- Location of Augusta in Hancock County, Illinois.
- Augusta Location in Illinois Augusta Augusta (the United States) Augusta Augusta (North America)
- Coordinates: 40°13′51″N 90°57′00″W﻿ / ﻿40.23083°N 90.95000°W
- Country: United States
- State: Illinois
- County: Hancock
- Named for: Augusta, Georgia

Area
- • Total: 0.69 sq mi (1.79 km^{2})
- • Land: 0.69 sq mi (1.79 km^{2})
- • Water: 0 sq mi (0.00 km^{2})
- Elevation: 669 ft (204 m)

Population (2020)
- • Total: 553
- • Density: 800.1/sq mi (308.91/km^{2})
- Time zone: UTC-6 (CST)
- • Summer (DST): UTC-5 (CDT)
- ZIP Code(s): 62311
- Area code(s): 217, 447
- FIPS code: 17-02986
- GNIS feature ID: 2398008

= Augusta, Illinois =

Augusta is a village in southeast Hancock County, Illinois, United States. The population was 553 at the 2020 census. It is located near Weinberg-King State Park.

== History ==

Augusta was founded in 1832 by Joel Catlin and W.D. Abernathy, who was the village's first postmaster. Catlin named Augusta after having a memorable visit to Augusta, Georgia.

On September 18, 1858, soon-to-be President Abraham Lincoln visited Augusta, where he gave a speech and stayed at the home of Elder James Stark. Previously, Lincoln's opponent in the historic Lincoln–Douglas debates, Stephen A. Douglas, had spoken in Augusta. In 1864, Congressman James Garfield (the future president) spoke in Augusta on behalf of Lincoln. Other notable visitors include William McKinley and Theodore Roosevelt in the fall of 1900. Only Roosevelt gave a short speech on his trip through Augusta during the campaign.
== Geography ==
Augusta is located in southeastern Hancock County. Illinois Route 61 passes through the village, leaving to the west as Main Street and to the north as Center Street; Bowen is 6 mi to the west, and Plymouth is 5 mi to the north. Augusta's Main Street continues east from the center of town as Illinois Route 101, leading 3 mi to Weinberg-King State Park and 15 mi to Littleton.

According to the 2021 census gazetteer files, Augusta has a total area of 0.69 sqmi, all land.

== Demographics ==
As of the 2020 census there were 553 people, 275 households, and 125 families residing in the village. The population density was 800.29 PD/sqmi. There were 293 housing units at an average density of 424.02 /sqmi. The racial makeup of the village was 96.02% White, 0.36% African American, 0.18% Native American, 0.00% Asian, 0.00% Pacific Islander, 0.18% from other races, and 3.25% from two or more races. Hispanic or Latino of any race were 0.36% of the population.

There were 275 households, out of which 20.4% had children under the age of 18 living with them, 38.18% were married couples living together, 5.45% had a female householder with no husband present, and 54.55% were non-families. 48.00% of all households were made up of individuals, and 13.82% had someone living alone who was 65 years of age or older. The average household size was 3.23 and the average family size was 2.20.

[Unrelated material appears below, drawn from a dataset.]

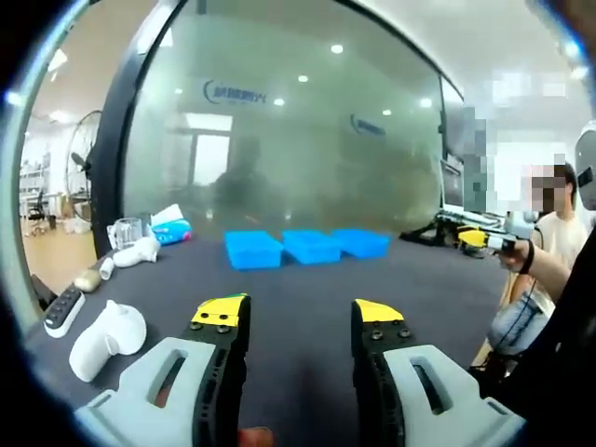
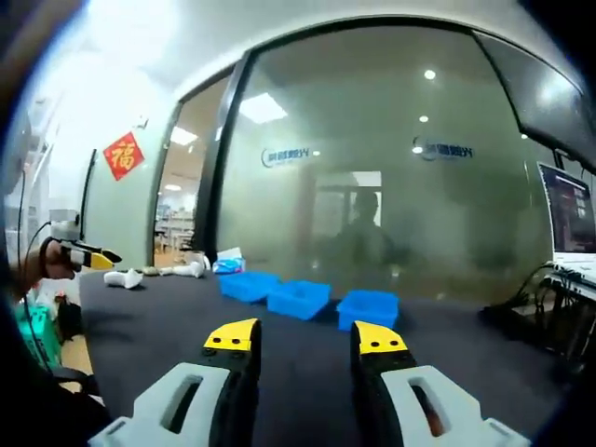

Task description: Sort the screws, nuts, and washers into the corresponding bins

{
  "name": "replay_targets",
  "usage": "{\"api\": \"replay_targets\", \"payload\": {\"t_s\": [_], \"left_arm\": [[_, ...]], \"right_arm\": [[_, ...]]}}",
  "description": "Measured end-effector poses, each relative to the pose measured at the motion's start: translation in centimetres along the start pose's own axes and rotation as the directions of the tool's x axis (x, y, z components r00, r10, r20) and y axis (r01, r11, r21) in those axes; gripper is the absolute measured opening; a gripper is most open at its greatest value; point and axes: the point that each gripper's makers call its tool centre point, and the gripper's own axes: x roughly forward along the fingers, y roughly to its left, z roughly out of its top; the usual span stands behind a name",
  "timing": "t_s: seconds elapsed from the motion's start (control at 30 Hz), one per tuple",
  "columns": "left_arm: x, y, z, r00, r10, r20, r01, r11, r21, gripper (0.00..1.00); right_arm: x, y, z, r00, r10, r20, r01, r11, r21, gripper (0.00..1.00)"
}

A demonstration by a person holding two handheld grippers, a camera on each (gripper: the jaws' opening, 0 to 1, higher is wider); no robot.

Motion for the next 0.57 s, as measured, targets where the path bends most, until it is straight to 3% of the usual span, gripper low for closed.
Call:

The village's age distribution consisted of 26.9% under the age of 18, 8.3% from 18 to 24, 14% from 25 to 44, 32.9% from 45 to 64, and 17.9% who were 65 years of age or older. The median age was 45.3 years. For every 100 females, there were 100.3 males. For every 100 females age 18 and over, there were 78.9 males.

The median income for a household in the village was $36,921, and the median income for a family was $65,179. Males had a median income of $41,875 versus $32,431 for females. The per capita income for the village was $21,274. About 6.4% of families and 13.6% of the population were below the poverty line, including 8.6% of those under age 18 and 2.8% of those age 65 or over.

Historical population
| Census | Pop. | Note | %± |
| 1880 | 1,015 |  | — |
| 1890 | 1,077 |  | 6.1% |
| 1900 | 1,149 |  | 6.7% |
| 1910 | 1,146 |  | −0.3% |
| 1920 | 1,085 |  | −5.3% |
| 1930 | 1,011 |  | −6.8% |
| 1940 | 972 |  | −3.9% |
| 1950 | 945 |  | −2.8% |
| 1960 | 915 |  | −3.2% |
| 1970 | 824 |  | −9.9% |
| 1980 | 764 |  | −7.3% |
| 1990 | 614 |  | −19.6% |
| 2000 | 657 |  | 7.0% |
| 2010 | 587 |  | −10.7% |
| 2020 | 553 |  | −5.8% |
U.S. Decennial Census

== Events ==
Every year in July, Augusta plays host to the Hancock County Fair.

== Education ==
Southeastern High School is located in Augusta.